__ASSIGNMENT__.
Each record has to be repeated exactly as given.

Source records:
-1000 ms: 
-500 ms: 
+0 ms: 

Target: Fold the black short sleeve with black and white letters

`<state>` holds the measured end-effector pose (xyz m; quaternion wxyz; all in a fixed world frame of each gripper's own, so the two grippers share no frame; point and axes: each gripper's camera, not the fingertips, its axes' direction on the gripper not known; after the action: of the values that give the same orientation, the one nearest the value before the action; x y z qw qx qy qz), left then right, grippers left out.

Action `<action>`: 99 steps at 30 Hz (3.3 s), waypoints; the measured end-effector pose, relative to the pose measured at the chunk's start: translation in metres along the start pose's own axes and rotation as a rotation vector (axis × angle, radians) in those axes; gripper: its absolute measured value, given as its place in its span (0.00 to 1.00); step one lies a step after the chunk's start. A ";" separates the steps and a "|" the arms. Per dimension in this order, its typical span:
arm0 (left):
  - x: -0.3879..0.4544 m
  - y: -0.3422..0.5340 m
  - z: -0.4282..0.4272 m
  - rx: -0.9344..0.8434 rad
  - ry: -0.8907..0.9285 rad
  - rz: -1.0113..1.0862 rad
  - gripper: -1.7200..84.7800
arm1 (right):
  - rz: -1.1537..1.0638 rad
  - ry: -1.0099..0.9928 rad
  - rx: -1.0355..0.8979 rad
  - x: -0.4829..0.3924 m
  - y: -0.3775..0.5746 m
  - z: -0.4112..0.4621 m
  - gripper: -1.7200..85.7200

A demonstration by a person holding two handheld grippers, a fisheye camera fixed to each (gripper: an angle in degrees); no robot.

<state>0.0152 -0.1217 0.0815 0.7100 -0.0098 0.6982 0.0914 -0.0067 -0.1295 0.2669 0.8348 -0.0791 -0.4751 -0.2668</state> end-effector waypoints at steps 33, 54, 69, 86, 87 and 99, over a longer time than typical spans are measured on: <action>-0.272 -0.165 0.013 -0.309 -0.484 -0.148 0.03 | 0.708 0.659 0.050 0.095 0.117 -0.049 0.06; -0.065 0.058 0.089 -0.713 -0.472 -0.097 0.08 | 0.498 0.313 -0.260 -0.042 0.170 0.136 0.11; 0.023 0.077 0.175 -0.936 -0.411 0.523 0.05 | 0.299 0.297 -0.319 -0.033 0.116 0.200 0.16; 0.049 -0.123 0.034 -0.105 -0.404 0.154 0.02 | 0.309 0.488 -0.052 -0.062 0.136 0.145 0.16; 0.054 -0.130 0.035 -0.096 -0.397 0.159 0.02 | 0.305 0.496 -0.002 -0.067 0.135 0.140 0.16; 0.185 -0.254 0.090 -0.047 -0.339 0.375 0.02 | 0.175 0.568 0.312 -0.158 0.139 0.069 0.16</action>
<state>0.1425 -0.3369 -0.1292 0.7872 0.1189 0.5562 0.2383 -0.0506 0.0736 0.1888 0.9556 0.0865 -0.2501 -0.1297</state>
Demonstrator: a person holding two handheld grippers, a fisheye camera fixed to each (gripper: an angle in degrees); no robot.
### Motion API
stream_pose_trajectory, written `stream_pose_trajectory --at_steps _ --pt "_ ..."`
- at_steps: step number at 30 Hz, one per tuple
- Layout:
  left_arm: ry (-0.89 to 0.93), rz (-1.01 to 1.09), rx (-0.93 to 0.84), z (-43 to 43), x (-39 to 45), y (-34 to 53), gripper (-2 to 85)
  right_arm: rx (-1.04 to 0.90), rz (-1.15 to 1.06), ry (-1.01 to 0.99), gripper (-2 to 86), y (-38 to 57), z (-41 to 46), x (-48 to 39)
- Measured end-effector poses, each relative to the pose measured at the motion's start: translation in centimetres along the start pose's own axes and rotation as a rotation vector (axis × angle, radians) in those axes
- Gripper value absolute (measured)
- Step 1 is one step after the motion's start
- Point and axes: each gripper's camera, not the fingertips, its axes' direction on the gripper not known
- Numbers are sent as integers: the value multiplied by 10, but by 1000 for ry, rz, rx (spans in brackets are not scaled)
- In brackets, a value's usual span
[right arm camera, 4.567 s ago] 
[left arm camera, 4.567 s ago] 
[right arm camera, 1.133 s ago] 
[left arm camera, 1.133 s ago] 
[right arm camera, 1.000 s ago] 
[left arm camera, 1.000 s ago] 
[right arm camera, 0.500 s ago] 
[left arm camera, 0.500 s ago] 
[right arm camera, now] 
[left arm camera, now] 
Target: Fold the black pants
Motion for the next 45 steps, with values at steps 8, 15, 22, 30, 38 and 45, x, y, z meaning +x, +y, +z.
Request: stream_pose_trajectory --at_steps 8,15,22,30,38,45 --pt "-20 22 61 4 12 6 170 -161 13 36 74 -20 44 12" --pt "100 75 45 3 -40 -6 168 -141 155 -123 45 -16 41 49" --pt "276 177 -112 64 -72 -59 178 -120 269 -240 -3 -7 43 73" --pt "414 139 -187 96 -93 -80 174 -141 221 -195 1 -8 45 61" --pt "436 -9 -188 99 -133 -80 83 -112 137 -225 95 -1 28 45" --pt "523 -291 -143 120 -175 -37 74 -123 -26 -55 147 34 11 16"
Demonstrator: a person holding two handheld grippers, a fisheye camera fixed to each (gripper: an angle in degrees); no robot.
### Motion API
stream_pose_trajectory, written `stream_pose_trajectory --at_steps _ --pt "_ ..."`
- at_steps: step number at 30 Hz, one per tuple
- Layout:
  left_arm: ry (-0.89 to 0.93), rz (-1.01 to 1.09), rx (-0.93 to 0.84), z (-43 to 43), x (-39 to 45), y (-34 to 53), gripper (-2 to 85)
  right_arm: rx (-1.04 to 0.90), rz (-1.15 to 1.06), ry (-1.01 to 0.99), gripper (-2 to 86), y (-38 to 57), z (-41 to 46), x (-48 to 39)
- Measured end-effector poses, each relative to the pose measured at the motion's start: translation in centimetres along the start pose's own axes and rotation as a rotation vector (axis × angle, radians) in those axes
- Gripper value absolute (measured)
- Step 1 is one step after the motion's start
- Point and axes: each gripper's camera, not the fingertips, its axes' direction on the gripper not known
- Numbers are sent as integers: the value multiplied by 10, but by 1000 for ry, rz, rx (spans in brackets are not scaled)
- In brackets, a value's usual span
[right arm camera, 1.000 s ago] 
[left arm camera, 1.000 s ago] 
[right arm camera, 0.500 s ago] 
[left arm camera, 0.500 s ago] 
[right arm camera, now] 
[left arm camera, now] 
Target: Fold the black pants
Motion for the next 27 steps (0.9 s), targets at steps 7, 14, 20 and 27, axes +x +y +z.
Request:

__RESPONSE TO THIS TASK__.
-1000 ms: 
-500 ms: 
+0 ms: 

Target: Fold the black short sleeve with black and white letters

`<state>` holds the measured end-effector pose (xyz m; quaternion wxyz; all in a fixed world frame of each gripper's own, so the two grippers share no frame; point and axes: each gripper's camera, not the fingertips, its axes' direction on the gripper not known; after the action: of the values that give the same orientation, the one nearest the value before the action; x y z qw qx qy qz), left then right, grippers left out.

Action `<action>`: 99 steps at 30 Hz (3.3 s), waypoints; the measured end-effector pose, relative to the pose measured at the chunk's start: translation in metres along the start pose's own axes and rotation as a rotation vector (axis × angle, radians) in those axes; gripper: its absolute measured value, given as its place in its span (0.00 to 1.00); step one lies a step after the chunk's start. A ";" separates the steps and a "|" the arms. Per dimension in this order, its typical span:
arm0 (left):
  - x: -0.3879..0.4544 m
  - y: -0.3422..0.5340 m
  - z: -0.4282..0.4272 m
  - rx: -0.9344..0.8434 rad
  - ry: -0.8907..0.9285 rad
  - rz: -1.0113..1.0862 rad
  - gripper: -1.7200..84.7800
arm1 (right):
  - rz: -1.1537..1.0638 rad
  - ry: -1.0099..0.9928 rad
  - rx: -1.0355..0.8979 rad
  - x: -0.4829..0.3924 m
  - y: -0.3775..0.5746 m
  - z: -0.4112..0.4621 m
  - gripper: -1.7200..85.7200

A demonstration by a person holding two handheld grippers, a fisheye camera fixed to each (gripper: an angle in degrees); no robot.

<state>0.0152 -0.1217 0.0815 0.7100 -0.0098 0.6982 0.0914 -0.0067 -0.1295 0.2669 0.8348 -0.0791 -0.4751 -0.2668</state> end-effector waypoints at steps 33, 54, 69, 86, 87 and 99, over a longer time than typical spans are measured on: <action>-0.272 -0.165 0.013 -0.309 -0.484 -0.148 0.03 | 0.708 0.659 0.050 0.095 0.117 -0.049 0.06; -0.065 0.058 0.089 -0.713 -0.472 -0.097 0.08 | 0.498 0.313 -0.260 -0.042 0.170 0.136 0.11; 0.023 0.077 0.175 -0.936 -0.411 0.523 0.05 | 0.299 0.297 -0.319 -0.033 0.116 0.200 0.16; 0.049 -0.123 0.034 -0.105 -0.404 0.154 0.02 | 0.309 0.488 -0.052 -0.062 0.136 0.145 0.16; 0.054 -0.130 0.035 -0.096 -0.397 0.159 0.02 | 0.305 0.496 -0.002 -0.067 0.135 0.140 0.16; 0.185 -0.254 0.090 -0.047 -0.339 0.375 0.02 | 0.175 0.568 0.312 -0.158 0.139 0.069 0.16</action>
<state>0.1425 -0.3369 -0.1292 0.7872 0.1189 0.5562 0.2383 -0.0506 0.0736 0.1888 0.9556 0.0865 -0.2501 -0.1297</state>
Demonstrator: a person holding two handheld grippers, a fisheye camera fixed to each (gripper: an angle in degrees); no robot.
### Motion API
stream_pose_trajectory, written `stream_pose_trajectory --at_steps _ --pt "_ ..."`
- at_steps: step number at 30 Hz, one per tuple
- Layout:
  left_arm: ry (-0.89 to 0.93), rz (-1.01 to 1.09), rx (-0.93 to 0.84), z (-43 to 43), x (-39 to 45), y (-34 to 53), gripper (-2 to 85)
  right_arm: rx (-1.04 to 0.90), rz (-1.15 to 1.06), ry (-1.01 to 0.99), gripper (-2 to 86), y (-38 to 57), z (-41 to 46), x (-48 to 39)
- Measured end-effector poses, each relative to the pose measured at the motion's start: translation in centimetres along the start pose's own axes and rotation as a rotation vector (axis × angle, radians) in those axes
- Gripper value absolute (measured)
- Step 1 is one step after the motion's start
- Point and axes: each gripper's camera, not the fingertips, its axes' direction on the gripper not known
- Numbers are sent as integers: the value multiplied by 10, but by 1000 for ry, rz, rx (spans in brackets are not scaled)
- In brackets, a value's usual span
[right arm camera, 4.567 s ago] 
[left arm camera, 4.567 s ago] 
[right arm camera, 1.133 s ago] 
[left arm camera, 1.133 s ago] 
[right arm camera, 1.000 s ago] 
[left arm camera, 1.000 s ago] 
[right arm camera, 0.500 s ago] 
[left arm camera, 0.500 s ago] 
[right arm camera, now] 
[left arm camera, now] 
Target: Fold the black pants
Motion for the next 45 steps, with values at steps 8, 15, 22, 30, 38 and 45, x, y, z meaning +x, +y, +z.
Request: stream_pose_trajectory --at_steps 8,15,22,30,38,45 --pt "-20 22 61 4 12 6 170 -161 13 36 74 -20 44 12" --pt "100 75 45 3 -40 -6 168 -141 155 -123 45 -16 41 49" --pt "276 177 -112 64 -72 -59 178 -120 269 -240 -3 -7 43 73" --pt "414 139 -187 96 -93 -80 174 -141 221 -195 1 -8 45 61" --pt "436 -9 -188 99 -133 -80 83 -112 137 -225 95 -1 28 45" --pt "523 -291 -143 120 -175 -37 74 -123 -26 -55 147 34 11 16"
Demonstrator: a person holding two handheld grippers, a fisheye camera fixed to each (gripper: an angle in degrees); no robot.
### Motion API
stream_pose_trajectory, written `stream_pose_trajectory --at_steps _ --pt "_ ..."`
- at_steps: step number at 30 Hz, one per tuple
- Layout:
  left_arm: ry (-0.89 to 0.93), rz (-1.01 to 1.09), rx (-0.93 to 0.84), z (-43 to 43), x (-39 to 45), y (-34 to 53), gripper (-2 to 85)
  right_arm: rx (-1.04 to 0.90), rz (-1.15 to 1.06), ry (-1.01 to 0.99), gripper (-2 to 86), y (-38 to 57), z (-41 to 46), x (-48 to 39)
- Measured end-effector poses, each relative to the pose measured at the motion's start: translation in centimetres along the start pose's own axes and rotation as a rotation vector (axis × angle, radians) in those axes
- Gripper value absolute (measured)
- Step 1 is one step after the motion's start
- Point and axes: each gripper's camera, not the fingertips, its axes' direction on the gripper not known
- Numbers are sent as integers: the value multiplied by 10, but by 1000 for ry, rz, rx (spans in brackets are not scaled)
- In brackets, a value's usual span
[right arm camera, 1.000 s ago] 
[left arm camera, 1.000 s ago] 
[right arm camera, 0.500 s ago] 
[left arm camera, 0.500 s ago] 
[right arm camera, now] 
[left arm camera, now] 
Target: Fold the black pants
Motion for the next 27 steps (0.9 s), targets at steps 7, 14, 20 and 27, axes +x +y +z.
Request:

This exercise requires nothing more.